Best Branded Sweeteners For Your Keto Diet

what name brand artifcial sweetners should I use on keto

When following a keto diet, it is essential to reduce sugar consumption to reach a metabolic state called ketosis, where the body burns fat for energy instead of carbohydrates. This can make it challenging to sweeten foods and drinks, but several name-brand artificial sweeteners can help.

Stevia, a natural sweetener derived from the Stevia rebaudiana plant native to South America, is a popular choice. It is 200–400 times sweeter than sugar, has zero calories, and does not affect blood sugar levels. It is sold under brand names such as Truvia and PureVia and can be used in beverages and baking.

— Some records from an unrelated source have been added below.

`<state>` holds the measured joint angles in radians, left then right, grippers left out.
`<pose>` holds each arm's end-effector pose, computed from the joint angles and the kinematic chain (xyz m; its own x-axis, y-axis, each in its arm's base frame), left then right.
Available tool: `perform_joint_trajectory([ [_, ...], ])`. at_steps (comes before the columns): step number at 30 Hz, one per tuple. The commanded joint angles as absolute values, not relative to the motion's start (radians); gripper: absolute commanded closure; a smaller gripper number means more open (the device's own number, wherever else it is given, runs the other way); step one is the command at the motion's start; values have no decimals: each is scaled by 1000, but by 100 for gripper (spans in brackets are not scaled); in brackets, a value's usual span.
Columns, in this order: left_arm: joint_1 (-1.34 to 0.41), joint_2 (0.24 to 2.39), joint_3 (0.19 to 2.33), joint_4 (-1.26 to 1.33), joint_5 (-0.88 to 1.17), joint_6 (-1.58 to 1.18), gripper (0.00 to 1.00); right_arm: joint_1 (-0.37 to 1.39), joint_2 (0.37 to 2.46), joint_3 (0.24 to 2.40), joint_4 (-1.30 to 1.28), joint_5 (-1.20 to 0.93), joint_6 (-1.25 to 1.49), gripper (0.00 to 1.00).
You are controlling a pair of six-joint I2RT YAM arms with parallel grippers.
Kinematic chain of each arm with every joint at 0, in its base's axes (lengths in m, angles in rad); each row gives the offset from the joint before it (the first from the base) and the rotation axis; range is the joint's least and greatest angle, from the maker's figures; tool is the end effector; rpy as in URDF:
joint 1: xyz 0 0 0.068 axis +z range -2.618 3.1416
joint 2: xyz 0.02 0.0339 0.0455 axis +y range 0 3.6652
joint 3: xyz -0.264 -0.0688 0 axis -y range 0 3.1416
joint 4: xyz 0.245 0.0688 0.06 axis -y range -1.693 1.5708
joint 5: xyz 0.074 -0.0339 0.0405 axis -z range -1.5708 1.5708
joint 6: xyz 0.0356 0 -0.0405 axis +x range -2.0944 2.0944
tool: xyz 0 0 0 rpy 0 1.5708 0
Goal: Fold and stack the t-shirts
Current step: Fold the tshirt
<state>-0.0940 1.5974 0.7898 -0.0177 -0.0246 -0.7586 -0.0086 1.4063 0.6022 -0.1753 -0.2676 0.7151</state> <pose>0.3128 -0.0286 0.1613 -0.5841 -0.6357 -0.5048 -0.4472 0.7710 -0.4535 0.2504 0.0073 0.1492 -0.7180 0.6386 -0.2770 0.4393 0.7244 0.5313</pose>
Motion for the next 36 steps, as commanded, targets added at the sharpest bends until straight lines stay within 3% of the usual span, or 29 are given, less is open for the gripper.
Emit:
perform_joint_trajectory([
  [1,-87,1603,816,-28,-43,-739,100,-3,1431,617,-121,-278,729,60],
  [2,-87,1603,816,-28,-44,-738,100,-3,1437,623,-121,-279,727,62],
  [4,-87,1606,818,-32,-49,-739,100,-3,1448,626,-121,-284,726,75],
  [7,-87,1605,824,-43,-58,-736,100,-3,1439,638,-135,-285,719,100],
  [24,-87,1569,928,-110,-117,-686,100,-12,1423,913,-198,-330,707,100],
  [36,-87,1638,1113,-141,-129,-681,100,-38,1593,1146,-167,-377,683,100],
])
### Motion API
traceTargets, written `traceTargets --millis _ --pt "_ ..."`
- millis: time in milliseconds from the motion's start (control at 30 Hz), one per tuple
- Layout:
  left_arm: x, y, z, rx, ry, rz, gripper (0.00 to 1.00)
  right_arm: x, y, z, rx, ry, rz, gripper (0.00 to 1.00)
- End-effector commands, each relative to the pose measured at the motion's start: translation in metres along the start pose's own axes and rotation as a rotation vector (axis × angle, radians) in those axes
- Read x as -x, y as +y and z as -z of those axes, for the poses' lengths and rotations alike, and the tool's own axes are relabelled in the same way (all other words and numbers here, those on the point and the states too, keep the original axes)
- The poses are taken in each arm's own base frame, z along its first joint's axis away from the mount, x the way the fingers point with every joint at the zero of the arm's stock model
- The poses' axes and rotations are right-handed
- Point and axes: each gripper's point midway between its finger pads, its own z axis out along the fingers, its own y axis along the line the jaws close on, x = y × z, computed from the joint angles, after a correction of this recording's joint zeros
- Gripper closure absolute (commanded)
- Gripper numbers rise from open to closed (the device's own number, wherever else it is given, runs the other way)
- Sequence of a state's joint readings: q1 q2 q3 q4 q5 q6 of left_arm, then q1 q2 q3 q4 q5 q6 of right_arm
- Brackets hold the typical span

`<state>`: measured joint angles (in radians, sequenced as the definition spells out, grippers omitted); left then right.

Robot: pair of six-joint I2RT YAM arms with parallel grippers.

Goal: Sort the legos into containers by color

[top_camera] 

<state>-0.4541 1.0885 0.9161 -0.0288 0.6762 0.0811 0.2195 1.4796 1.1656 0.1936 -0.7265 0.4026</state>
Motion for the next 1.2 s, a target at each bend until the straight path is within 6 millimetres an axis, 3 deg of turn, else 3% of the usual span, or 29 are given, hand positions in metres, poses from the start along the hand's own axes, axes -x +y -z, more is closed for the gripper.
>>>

However, it may have side effects such as bloating and dizziness, and it can lower blood pressure.

Another option is monk fruit, a natural sweetener native to Southeast Asia that has been used in traditional Chinese medicine for centuries. It is 100–250 times sweeter than sugar, has zero calories and carbs, and does not raise blood sugar or insulin levels. It is sold under brand names like Monk Fruit in the Raw and PureLo. While generally recognised as safe, it can be expensive, and there are no long-term studies on its effects.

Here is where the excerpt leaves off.